Action item | Please state the number of lines in the listing that contain the word "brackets", and nothing else.

*** Records to process ***

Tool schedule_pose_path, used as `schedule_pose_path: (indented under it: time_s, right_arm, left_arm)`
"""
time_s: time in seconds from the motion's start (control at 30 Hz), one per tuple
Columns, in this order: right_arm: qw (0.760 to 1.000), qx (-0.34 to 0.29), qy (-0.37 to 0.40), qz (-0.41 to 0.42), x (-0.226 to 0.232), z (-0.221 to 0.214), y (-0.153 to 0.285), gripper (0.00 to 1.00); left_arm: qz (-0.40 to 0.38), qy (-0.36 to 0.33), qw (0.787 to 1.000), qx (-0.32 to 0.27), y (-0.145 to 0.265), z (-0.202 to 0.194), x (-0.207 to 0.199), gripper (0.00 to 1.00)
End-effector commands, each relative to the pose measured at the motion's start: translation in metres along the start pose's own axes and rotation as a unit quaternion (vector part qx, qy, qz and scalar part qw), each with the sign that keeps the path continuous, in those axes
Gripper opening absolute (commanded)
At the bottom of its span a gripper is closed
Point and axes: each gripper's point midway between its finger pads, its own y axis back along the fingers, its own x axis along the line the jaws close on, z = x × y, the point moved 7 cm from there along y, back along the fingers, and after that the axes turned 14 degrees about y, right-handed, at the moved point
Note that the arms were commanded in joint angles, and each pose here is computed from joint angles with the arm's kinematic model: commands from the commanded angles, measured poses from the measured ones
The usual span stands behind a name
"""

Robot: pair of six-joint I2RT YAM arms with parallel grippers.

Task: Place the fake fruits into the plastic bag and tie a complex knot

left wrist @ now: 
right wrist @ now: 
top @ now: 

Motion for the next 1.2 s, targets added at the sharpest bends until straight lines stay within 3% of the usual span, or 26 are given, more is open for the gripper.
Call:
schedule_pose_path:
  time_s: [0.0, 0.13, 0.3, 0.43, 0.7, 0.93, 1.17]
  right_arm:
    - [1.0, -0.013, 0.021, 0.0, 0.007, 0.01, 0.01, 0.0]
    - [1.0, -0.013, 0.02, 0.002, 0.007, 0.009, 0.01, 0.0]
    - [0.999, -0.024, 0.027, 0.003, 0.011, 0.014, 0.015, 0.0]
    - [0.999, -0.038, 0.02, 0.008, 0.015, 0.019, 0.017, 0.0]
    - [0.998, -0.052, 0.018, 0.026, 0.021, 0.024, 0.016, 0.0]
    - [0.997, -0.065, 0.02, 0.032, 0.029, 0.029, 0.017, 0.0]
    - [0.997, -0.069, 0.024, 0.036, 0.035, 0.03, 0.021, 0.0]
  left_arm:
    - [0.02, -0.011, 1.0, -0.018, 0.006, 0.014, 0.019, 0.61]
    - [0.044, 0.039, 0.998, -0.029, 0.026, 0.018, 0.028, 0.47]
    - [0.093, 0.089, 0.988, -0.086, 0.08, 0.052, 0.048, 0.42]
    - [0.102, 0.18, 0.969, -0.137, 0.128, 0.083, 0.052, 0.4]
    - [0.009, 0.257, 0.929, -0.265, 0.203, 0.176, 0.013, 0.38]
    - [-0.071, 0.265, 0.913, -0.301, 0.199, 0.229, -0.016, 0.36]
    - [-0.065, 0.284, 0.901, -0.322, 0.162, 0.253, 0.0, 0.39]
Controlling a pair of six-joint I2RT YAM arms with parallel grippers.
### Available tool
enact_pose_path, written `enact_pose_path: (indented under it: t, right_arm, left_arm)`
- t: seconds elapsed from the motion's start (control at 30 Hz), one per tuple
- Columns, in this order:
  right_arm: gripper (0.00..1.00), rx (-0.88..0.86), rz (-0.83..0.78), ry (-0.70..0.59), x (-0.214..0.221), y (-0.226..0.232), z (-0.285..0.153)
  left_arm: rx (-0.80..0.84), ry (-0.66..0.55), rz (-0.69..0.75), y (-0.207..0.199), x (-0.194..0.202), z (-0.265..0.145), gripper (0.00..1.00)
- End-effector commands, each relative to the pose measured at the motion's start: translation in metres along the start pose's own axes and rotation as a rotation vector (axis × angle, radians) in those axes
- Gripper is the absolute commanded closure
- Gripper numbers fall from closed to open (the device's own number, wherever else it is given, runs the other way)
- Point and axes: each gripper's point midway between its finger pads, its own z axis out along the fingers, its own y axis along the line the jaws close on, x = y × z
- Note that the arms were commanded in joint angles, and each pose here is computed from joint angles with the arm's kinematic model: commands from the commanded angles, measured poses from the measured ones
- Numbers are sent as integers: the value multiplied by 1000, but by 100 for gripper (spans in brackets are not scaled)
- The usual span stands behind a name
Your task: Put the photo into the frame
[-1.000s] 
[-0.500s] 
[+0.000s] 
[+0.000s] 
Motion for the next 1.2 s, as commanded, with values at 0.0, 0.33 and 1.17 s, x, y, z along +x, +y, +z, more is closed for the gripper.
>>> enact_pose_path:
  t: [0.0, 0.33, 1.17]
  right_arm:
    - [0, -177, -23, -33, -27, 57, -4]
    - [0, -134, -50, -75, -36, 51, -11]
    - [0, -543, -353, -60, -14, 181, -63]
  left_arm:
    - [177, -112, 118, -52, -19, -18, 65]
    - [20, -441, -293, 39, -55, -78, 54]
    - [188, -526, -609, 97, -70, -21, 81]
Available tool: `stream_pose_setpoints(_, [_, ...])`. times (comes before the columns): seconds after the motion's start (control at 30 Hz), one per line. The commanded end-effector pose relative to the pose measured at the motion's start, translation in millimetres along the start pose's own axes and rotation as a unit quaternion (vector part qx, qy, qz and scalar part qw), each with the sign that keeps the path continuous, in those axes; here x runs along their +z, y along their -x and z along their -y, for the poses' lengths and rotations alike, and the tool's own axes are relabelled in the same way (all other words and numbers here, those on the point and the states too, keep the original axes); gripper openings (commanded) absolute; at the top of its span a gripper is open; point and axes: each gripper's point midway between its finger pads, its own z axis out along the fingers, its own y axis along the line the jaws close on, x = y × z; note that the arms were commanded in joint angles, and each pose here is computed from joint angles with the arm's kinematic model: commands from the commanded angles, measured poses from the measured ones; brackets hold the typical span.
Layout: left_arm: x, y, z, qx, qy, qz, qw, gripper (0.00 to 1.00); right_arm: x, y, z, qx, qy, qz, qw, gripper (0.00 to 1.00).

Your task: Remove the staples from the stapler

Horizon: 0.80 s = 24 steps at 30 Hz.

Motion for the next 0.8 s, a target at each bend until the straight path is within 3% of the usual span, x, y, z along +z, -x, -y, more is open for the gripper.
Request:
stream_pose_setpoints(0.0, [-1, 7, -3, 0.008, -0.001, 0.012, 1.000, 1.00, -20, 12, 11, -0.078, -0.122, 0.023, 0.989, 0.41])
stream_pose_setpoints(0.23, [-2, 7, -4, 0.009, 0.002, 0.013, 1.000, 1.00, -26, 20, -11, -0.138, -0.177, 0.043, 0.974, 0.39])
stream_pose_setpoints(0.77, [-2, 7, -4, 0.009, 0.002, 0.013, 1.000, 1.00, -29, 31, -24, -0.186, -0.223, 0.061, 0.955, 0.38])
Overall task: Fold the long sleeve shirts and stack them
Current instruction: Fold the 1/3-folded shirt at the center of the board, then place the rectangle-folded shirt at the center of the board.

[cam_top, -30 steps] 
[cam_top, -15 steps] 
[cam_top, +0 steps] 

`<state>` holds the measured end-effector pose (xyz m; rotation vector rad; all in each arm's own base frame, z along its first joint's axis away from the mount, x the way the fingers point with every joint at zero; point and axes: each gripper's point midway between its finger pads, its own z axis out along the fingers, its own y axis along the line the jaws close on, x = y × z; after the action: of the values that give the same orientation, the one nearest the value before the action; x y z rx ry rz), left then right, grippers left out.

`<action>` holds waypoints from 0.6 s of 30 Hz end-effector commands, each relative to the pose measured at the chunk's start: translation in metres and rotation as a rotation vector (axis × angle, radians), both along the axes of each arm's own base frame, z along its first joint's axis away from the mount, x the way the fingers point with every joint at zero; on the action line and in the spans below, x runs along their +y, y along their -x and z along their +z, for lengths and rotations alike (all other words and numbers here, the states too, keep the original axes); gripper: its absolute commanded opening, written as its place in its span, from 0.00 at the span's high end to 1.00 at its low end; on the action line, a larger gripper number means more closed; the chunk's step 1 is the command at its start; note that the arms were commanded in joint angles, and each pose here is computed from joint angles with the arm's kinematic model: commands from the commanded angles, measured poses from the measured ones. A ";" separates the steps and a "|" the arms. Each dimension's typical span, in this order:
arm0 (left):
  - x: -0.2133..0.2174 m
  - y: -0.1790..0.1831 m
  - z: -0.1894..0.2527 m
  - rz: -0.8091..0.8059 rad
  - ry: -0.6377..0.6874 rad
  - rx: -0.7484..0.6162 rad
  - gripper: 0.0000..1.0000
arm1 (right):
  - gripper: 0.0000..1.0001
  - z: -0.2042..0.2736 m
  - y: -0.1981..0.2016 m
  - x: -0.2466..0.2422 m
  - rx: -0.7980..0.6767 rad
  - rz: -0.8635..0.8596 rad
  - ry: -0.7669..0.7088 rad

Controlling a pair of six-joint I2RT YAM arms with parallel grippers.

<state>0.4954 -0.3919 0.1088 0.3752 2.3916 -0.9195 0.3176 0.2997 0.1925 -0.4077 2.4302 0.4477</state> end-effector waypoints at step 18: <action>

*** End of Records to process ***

Your solution | 2